--- START ---

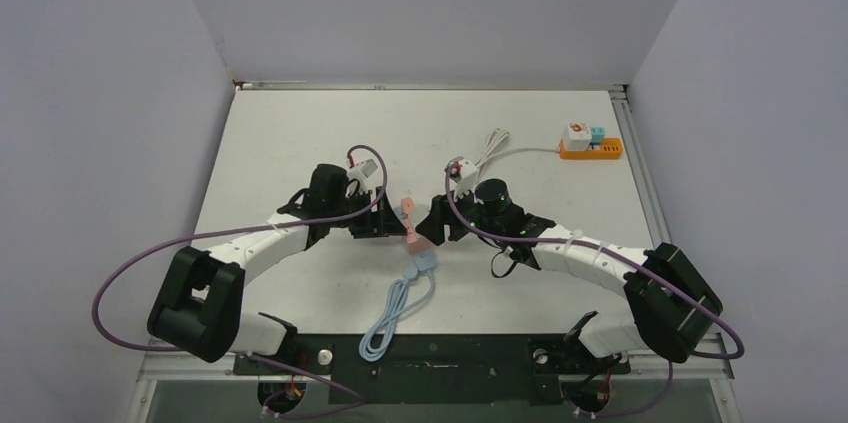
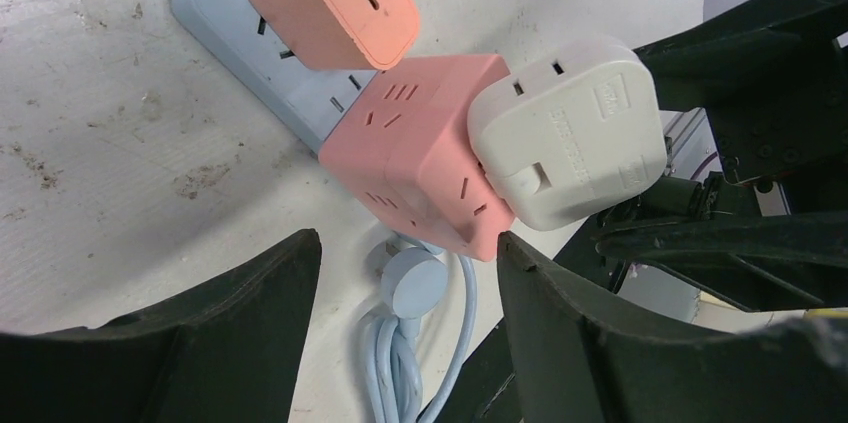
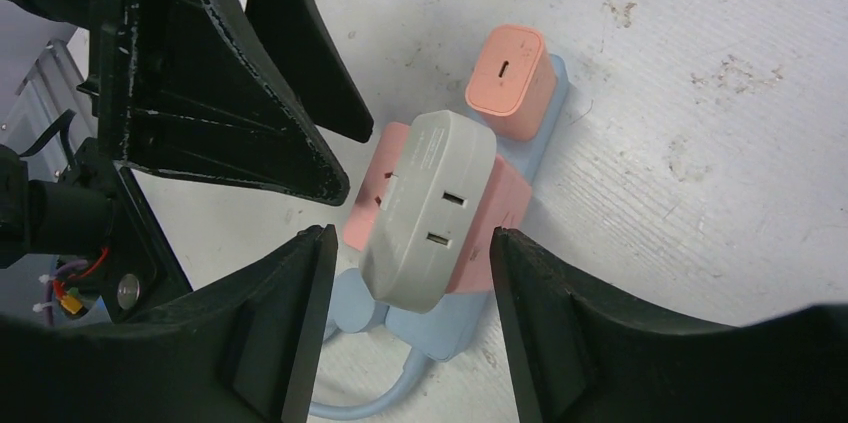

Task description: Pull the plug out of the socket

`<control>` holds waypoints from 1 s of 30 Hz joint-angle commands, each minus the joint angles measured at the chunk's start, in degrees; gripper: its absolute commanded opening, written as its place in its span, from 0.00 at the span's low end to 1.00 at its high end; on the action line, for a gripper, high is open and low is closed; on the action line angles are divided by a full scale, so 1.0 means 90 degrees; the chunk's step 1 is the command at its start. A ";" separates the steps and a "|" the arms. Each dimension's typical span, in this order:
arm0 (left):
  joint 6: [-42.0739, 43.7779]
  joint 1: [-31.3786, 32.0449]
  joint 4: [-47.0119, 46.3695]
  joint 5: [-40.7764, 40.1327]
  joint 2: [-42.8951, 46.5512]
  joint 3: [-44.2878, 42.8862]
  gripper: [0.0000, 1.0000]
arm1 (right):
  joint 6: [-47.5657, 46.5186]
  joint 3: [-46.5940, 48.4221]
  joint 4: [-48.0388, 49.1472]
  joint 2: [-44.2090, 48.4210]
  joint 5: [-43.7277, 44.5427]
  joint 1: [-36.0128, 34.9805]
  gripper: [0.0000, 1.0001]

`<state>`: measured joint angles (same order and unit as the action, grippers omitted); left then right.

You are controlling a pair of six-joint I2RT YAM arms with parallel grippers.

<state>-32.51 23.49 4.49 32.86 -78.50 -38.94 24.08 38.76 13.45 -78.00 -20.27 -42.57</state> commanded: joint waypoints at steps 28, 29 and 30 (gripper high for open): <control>-0.0100 0.0008 0.0038 0.0256 -0.0664 -0.0518 0.46 | -0.0363 0.0031 0.0319 0.0484 0.2020 -0.1044 0.38; -0.0121 0.0008 0.0016 0.0287 -0.0687 -0.0508 0.45 | -0.0388 0.0091 0.0216 0.0422 0.2146 -0.1051 0.37; -0.0143 0.0008 -0.0003 0.0322 -0.0712 -0.0505 0.45 | -0.0391 0.0137 0.0160 0.0377 0.2183 -0.1059 0.37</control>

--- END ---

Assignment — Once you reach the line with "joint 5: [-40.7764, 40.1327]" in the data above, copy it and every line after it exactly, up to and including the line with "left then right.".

Task response —
  joint 5: [-40.7764, 40.1327]
  joint 2: [-42.8951, 46.5512]
  joint 3: [-44.2878, 42.8862]
  gripper: [0.0000, 1.0000]
arm1 (right):
  joint 6: [-47.5657, 46.5186]
  joint 3: [-46.5940, 48.4221]
  joint 4: [-48.0388, 49.1472]
  joint 2: [-44.2090, 48.4210]
  joint 5: [-43.7277, 44.5427]
  joint 1: [-36.0128, 34.9805]
  gripper: [0.0000, 1.0001]

`<state>`: measured joint angles (same order and unit as the action, grippers omitted); left then right.

Nothing remains to be added to the output.